Bradenton is on the move with several improvement projects
The city of Bradenton is making solid strides to revitalize neighborhoods, remove blight and improve economic opportunity. At the same time, one major development on the drawing board for years suffered yet another frustrating setback.
The percolating projects
The most expansive development now in the works holds the promise of boosting the 14th Street West southern gateway into the city as well as Village of the Arts. The old Manatee Inns site on 14th, long vacant after the city purchased the property in 2006 and demolished the deteriorating building, sits on 3.3 acres ripe for just the kind of project now proposed.
The concept for workforce housing features two rows of buildings with some 80 housing units within three mixed-use buildings, separated by green space for the kind of pop-up events and public art projects envisioned by Realize Bradenton. The street-side building would feature ground-floor commercial space with live-work units above. The other two buildings would offer options for residential and live-work units.

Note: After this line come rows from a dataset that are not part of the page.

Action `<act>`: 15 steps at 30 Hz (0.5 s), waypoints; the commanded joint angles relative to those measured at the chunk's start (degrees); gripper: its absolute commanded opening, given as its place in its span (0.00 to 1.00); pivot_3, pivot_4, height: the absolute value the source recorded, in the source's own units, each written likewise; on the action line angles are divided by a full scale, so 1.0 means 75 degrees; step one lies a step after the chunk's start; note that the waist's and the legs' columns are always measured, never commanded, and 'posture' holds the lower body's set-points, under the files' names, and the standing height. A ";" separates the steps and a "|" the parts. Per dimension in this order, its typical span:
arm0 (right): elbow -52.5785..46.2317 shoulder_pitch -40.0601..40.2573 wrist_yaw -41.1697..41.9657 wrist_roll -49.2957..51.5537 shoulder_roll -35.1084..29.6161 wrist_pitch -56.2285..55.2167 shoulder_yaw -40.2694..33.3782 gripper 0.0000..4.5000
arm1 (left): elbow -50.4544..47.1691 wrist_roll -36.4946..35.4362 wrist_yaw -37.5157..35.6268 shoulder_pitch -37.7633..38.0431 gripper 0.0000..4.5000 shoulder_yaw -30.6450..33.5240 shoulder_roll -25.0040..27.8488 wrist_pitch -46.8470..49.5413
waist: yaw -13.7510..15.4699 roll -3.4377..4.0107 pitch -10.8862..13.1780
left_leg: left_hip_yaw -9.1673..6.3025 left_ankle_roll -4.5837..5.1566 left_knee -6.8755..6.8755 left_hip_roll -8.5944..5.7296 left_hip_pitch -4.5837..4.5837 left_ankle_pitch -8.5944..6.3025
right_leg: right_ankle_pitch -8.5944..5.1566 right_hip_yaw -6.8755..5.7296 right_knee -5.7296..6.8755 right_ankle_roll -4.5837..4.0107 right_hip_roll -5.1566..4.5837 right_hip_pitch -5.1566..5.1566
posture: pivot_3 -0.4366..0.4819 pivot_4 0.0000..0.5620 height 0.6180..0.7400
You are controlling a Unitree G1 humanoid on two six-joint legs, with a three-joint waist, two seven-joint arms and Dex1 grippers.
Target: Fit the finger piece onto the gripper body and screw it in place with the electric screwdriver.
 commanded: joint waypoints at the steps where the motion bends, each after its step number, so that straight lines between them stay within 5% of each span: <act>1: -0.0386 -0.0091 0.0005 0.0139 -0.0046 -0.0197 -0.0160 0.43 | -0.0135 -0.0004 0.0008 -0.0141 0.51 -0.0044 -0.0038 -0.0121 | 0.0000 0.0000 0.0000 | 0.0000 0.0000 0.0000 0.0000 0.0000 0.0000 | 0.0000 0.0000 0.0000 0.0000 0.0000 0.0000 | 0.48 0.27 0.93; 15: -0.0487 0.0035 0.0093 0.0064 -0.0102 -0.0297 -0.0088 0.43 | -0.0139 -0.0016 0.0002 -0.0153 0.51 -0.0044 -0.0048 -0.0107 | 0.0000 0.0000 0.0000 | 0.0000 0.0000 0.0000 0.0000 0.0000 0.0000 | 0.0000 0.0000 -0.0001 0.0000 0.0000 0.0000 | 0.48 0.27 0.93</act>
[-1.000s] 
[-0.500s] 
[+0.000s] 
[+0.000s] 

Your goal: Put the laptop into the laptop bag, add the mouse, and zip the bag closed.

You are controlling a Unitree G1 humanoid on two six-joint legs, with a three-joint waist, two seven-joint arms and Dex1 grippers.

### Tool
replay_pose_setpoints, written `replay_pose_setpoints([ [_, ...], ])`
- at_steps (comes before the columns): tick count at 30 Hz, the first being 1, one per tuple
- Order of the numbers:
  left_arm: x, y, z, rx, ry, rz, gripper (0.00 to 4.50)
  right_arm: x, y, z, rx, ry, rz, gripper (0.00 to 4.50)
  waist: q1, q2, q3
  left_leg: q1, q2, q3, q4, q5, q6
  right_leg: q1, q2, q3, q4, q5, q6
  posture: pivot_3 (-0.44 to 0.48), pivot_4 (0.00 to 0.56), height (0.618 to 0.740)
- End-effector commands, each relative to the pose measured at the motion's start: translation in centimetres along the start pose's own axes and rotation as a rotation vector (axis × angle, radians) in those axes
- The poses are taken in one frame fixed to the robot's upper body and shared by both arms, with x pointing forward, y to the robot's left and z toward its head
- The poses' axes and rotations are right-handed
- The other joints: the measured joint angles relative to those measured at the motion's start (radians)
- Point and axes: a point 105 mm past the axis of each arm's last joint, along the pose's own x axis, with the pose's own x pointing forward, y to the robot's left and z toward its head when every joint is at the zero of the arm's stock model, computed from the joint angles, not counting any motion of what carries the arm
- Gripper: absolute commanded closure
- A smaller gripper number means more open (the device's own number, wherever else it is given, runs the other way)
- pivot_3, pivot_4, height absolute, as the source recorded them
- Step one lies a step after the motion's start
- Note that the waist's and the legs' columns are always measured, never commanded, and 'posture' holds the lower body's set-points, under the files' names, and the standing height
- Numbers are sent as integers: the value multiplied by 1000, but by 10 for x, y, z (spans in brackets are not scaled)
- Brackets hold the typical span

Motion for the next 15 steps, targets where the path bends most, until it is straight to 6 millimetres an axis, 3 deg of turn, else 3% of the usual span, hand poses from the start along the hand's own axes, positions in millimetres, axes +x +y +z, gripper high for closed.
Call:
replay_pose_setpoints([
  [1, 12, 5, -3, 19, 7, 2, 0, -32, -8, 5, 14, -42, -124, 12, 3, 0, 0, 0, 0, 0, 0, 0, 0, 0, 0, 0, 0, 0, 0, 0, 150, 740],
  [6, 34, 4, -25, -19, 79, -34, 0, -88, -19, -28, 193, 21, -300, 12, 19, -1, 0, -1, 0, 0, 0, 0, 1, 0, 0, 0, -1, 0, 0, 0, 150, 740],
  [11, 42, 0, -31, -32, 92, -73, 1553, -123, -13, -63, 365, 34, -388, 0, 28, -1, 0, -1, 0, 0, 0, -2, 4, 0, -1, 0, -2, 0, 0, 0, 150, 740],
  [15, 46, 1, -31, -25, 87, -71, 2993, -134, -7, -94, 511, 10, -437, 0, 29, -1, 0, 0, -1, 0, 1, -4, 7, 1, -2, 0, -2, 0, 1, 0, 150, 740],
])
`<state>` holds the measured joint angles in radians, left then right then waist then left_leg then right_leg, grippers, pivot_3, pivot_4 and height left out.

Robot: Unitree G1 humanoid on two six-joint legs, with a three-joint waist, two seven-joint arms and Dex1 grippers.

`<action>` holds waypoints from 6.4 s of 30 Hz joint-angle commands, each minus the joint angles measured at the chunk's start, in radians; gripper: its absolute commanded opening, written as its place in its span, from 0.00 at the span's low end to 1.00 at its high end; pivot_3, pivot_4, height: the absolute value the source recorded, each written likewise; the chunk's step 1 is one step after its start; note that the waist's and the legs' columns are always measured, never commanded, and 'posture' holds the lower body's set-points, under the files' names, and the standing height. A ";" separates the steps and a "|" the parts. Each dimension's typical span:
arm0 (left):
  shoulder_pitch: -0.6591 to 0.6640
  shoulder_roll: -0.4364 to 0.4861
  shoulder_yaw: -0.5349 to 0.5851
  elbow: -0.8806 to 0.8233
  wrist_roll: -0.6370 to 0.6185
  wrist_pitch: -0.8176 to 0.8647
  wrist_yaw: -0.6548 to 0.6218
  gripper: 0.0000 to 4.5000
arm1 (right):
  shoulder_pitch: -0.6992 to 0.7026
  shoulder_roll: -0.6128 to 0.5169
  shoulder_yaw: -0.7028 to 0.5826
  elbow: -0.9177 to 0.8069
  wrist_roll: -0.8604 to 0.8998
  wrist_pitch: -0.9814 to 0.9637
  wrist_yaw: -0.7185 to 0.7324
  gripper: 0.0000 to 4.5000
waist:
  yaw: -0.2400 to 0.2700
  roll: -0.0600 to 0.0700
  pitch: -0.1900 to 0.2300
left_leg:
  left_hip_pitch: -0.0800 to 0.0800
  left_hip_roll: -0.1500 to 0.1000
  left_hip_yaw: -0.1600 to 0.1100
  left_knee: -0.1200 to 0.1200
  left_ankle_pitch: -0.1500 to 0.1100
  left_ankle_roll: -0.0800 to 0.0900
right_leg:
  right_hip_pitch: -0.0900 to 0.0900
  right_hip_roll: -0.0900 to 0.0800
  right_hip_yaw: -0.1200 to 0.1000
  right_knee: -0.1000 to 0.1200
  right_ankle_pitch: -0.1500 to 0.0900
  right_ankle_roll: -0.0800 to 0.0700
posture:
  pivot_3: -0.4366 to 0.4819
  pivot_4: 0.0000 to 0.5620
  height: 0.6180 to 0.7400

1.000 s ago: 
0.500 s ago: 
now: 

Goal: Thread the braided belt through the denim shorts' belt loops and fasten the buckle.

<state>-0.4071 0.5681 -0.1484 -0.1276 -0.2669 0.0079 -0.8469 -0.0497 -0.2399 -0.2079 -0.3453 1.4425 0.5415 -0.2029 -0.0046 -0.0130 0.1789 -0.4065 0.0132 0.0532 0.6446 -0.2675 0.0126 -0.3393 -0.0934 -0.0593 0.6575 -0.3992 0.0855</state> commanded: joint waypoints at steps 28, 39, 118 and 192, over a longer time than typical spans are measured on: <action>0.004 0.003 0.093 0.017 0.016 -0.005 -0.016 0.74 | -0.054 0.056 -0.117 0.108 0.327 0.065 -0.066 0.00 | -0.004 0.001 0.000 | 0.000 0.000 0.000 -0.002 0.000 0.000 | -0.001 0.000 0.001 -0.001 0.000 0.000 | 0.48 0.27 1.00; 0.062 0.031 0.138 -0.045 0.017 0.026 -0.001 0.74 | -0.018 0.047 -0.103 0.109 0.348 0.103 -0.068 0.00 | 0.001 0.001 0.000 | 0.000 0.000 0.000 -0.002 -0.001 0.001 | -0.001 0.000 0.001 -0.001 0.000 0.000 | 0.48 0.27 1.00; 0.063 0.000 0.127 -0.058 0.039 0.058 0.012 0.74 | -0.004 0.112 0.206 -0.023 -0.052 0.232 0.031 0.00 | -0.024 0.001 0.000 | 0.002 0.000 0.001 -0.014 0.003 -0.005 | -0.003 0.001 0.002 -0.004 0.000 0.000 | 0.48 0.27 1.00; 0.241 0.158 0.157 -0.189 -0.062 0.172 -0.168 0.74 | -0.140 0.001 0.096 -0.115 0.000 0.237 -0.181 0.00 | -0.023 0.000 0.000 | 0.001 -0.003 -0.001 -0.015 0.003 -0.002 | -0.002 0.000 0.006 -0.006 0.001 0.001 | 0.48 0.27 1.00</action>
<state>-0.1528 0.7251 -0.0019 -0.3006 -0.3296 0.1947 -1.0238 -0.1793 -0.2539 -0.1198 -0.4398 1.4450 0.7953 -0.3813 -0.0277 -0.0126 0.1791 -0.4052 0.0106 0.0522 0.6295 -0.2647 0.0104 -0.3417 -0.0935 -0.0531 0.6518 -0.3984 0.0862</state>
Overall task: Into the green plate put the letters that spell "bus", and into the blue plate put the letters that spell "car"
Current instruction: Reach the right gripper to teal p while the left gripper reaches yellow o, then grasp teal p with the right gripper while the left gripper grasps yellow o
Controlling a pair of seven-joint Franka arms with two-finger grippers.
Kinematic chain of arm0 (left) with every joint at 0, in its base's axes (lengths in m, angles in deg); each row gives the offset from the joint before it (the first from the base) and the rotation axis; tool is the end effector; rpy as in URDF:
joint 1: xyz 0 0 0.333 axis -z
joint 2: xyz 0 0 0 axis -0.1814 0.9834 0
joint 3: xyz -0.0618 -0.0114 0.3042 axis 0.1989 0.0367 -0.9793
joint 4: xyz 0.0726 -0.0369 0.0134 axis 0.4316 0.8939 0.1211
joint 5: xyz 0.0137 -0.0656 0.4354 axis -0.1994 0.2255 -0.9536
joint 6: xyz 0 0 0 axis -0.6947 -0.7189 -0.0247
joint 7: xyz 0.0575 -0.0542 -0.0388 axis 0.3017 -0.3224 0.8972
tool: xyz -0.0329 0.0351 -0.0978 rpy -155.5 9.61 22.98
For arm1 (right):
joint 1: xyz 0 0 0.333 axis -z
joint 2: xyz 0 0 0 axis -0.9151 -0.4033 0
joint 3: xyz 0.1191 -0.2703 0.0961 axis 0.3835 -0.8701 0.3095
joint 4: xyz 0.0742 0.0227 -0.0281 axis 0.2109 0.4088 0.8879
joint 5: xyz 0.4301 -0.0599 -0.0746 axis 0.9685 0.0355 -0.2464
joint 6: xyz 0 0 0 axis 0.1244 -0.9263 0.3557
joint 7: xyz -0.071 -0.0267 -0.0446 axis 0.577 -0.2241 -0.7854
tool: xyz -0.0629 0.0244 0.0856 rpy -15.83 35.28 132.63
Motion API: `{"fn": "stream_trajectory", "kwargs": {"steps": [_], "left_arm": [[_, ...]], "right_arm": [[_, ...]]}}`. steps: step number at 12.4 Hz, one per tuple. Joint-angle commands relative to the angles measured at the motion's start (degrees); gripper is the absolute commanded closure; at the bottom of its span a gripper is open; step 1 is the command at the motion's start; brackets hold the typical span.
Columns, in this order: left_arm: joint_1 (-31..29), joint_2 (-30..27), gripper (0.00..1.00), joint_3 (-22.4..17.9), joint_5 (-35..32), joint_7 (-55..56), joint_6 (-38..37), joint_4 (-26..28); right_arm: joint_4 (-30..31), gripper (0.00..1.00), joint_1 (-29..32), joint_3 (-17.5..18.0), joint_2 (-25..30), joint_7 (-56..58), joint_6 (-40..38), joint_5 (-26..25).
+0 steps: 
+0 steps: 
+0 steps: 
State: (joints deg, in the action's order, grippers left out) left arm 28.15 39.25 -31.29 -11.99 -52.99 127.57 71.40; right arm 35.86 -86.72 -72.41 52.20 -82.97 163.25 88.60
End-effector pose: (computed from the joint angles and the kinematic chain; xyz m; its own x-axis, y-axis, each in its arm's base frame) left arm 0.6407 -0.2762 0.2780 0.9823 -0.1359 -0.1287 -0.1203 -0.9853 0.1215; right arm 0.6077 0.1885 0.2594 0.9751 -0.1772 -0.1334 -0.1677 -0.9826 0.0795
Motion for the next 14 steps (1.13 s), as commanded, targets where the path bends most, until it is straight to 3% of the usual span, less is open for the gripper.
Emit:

Sarasota-based Beneficial Communities, in association with Bradenton's Fawley Bryant architectural firm, presented their conceptual design for the project to the Bradenton Downtown Development Authority, impressing the DDA board. The City Council will take up the proposal in several weeks.
The development would be particularly attractive to millennials, who express the desire for a downtown living and working environment in walkable and bike-able neighborhoods where entertainment venues are nearby and vehicular transportation is not vital. Communities across the country are vying for this up-and-coming younger generation of creative minds as a way to spur future economic prosperity. Both Bradenton and Manatee County are focused on competing in this arena.
Should this project move forward, Beneficial would apply for federal tax credits. If this project is approved to serve individual and family incomes between $25,000 and $37,000, rents would range from $500 to $800. Those dollar amounts would appeal to millennials fresh out of college with low annual salaries, the bonus being living in a new residence at affordable rates.
Manatee County's young professionals have been clamoring for such an opportunity. This project comes at the right time and the right place, and we hope it moves forward and succeeds.
Village of the Arts will benefit from this apartment complex with a new vibrant population nearby. And in late June, the city approved the expansion of the village's overlay district boundaries by one block west of 14th Street West and north to Ninth Avenue West. The Manatee Inns site now sits inside those borders.
With overlay district codes more lenient than other city regulations, Village of the Arts business owners can be more creative with their buildings -- expanding the neighborhood's current crop of colorful businesses and homes and growing visitation and commerce.
Fourteenth Street West presents challenges in overcoming negative public perceptions, but city officials and village residents hold hope that a new apartment complex will bring a more positive attitude. Confidence in the village has been building, and the recent openings of 11 new businesses are proving business owners embrace the neighborhood's potential.
One innovative idea recently surfaced -- the removal of all the parking meters and concrete stops in the City Hall parking lot to open up the land to weekend events. While not on a grand scale, the idea would allow festivals with stages, tents and other components to set up shop on a large expanse, all to make downtown an attraction for big-event promoters and attract more people and business.
The First Street corridor bordering downtown and troubled neighborhoods is also enjoying new developments, a continuation of improvements building over the past five years. Wawa, Zeko's Grill, Starbucks and Advanced Auto Parts followed 7-Eleven and RaceTrac, and more new businesses are in the offing. More customers are changing the atmosphere, and as one astute resident pointed out, the social fabric of the nearby neighborhoods will improve. More jobs have helped, and local residents have benefited.
The stalled project
But one long promised neighborhood development remains maddeningly stuck in limbo. The Minnie L. Rogers Plaza at the corner of First Street and 13th Avenue West, poised for years to include a grocery store, national chain restaurant and local businesses, holds perhaps the greatest potential for revitalizing the area. News spread in 2006 the Save-A-Lot grocery was coming; ground-breaking took place in 2012. Still, nothing.
Now the project appears to need additional financing since construction costs escalated during all the foot-dragging. Will this project ever happen? We can only hope.
Bradenton continues to attack blight by demolishing abandoned and unsafe homes often used for criminal activities. Thanks to federal Community Development Block Grants, the city already tore down six houses; today, nine more are targeted for destruction. Removing slum and blight is vital for neighborhood revitalization.